Kitchens.it ha pensato di intervistare per voi uno chef esperto, per mettere a disposizione di tutti l’esperienza di chi ha fatto del cucinare una passione, oltre che la professione della vita.

Davide d’Arcamo è inaspettatamente giovane per la lunga e prestigiosa esperienza che può vantare, e che gli permette ora di gestire con successo il ristorante Pegaso, nella sua Palermo.

D: Lei è uno chef di lunga esperienza. Quindi conosce ogni piccola regola e possibilità di cottura esistente. Ce ne può illustrare qualcuna in particolare che la gente comune spesso trascura?

R: Nella vita quotidiana, a volte così frenetica, non sempre è possibile eseguire alla perfezione i procedimenti necessari per ottenere una buona riuscita di una ricetta. E così molti trascurano metodi di cottura antichi ed efficaci come l’affogatura (cuocere in casserruola in una miscela di brodo e vino bianco) a cui di solito viene preferita la cottura ad arrosto. Anche arrostire è un’arte, intendiamoci. Per esempio non tutti sanno che quando si prepara un arrosto di carne bisognerebbe in primis effettuare una rosolatura all’esterno per sigillare tutti i succhi nutritivi all’interno dell’alimento. Sarà più gustosa.

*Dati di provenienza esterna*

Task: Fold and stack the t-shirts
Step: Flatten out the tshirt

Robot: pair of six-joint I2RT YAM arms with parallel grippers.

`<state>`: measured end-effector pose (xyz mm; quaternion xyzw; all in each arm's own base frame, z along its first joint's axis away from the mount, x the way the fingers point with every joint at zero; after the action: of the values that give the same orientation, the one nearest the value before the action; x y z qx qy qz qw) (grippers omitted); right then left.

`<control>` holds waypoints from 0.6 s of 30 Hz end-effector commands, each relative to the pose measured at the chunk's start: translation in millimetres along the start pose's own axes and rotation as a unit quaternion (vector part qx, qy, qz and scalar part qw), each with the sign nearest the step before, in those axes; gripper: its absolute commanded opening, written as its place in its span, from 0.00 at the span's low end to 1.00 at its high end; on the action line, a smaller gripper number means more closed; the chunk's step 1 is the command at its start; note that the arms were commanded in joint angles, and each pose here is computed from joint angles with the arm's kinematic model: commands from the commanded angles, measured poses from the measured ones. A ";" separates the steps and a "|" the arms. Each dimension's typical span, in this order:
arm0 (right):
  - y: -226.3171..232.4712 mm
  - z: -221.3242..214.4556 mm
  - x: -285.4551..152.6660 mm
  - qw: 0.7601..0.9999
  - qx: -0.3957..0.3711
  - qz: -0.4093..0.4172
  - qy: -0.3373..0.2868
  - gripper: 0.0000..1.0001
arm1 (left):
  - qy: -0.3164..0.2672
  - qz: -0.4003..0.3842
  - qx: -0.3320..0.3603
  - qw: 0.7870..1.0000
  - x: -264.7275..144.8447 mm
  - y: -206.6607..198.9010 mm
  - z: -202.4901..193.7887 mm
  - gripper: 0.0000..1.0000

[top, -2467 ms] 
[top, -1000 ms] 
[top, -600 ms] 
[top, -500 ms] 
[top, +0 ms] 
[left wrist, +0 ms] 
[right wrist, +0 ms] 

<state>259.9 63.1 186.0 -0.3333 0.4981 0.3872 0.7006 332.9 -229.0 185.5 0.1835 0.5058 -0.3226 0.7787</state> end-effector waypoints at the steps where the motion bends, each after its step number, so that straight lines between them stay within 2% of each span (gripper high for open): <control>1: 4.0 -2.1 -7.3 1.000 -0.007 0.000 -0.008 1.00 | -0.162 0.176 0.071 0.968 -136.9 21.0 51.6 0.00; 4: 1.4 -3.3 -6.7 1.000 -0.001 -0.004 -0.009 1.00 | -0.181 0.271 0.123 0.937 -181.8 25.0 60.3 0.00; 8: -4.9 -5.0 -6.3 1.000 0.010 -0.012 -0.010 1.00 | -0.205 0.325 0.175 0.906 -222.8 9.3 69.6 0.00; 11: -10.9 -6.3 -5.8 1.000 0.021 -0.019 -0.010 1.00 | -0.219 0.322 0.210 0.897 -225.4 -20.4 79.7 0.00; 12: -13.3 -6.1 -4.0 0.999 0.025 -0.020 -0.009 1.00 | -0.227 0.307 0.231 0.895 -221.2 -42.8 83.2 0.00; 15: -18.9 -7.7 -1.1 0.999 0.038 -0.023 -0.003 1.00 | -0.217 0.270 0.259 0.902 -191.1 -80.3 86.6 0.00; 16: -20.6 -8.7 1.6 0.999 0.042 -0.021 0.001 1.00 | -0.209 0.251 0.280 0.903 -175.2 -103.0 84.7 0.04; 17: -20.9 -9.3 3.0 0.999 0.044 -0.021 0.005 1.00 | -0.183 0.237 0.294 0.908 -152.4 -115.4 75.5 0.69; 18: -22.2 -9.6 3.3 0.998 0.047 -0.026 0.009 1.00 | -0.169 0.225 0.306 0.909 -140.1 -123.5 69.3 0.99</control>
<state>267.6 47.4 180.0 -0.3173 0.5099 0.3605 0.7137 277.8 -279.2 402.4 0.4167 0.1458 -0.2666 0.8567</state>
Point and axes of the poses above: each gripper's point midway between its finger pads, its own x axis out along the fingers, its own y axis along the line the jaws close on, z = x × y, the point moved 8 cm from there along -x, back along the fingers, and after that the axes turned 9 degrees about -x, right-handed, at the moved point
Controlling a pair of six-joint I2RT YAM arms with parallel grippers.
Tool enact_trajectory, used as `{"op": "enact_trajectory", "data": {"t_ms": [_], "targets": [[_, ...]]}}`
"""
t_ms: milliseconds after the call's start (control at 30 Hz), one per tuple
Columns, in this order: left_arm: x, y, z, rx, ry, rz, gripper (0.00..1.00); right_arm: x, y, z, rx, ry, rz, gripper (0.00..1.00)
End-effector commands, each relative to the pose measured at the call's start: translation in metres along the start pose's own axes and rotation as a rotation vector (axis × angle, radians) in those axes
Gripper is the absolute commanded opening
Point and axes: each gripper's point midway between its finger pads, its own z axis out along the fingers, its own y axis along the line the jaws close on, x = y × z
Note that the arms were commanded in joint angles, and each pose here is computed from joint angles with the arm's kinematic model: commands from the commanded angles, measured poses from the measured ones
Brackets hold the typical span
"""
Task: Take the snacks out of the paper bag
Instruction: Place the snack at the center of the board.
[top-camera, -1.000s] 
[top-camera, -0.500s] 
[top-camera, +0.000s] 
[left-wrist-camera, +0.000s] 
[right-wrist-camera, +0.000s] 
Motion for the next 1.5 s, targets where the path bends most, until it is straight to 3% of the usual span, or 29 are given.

In realtà in ogni metodo di cottura, anche il più semplice, esiste qualche segreto: per bollire la pasta si dovrebbe immergerla in acqua che sia almeno di peso cinque volte superiore. Nella cottura a vapore, invece è importantissimo utilizzare pentole con appositi cestelli in modo che l’alimento non si trovi a contatto con l’acqua ma solo con il vapore ottenuto dall’ebollizione.

D: Qual è il metodo di cottura in cui si rivelano maggiormente le qualità di un bravo chef? Qual è il suo preferito e perché?

R: E’ indubbiamente il flambé. Personalmente saltare le pietanze in padella è il metodo che prediligo. Però attenzione: essendo una cottura molto veloce richiede un’arte consumata nell’improvvisazione e molta professionalità. Infatti questo metodo permette anche di personalizzare ed arricchire una ricetta, facendosi ispirare dall’estro del momento. Con la cottura flambè è possibile preparare splendidi primi piatti o squisiti dessert anche davanti al commensale, con un riuscita scenica di grande effetto, che dà un quid in più ad ogni piatto. Da provare, per stupire, in una cena speciale.

D: Ci può rivelare qualche suo personale “trucco del mestiere”?

R: Posso rivelarne qualcuno riguardante il fritto: per friggere perfettamente seppie e polipi bisogna spargerli prima di sale grosso per circa un’ora. Per calamari e totani invece il segreto è metterli a bagno con la birra per un’ora, prima di procedere alla frittura.

Per eliminare invece lo spiacevole odore che si produce dopo un abbondante frittura basterà immergere nell’olio in cui dobbiamo friggere un piccolo pezzo di mela con la buccia e lasciarla per qualche secondo: in questo modo quando friggeremo si sprigioneranno gli odori della mela.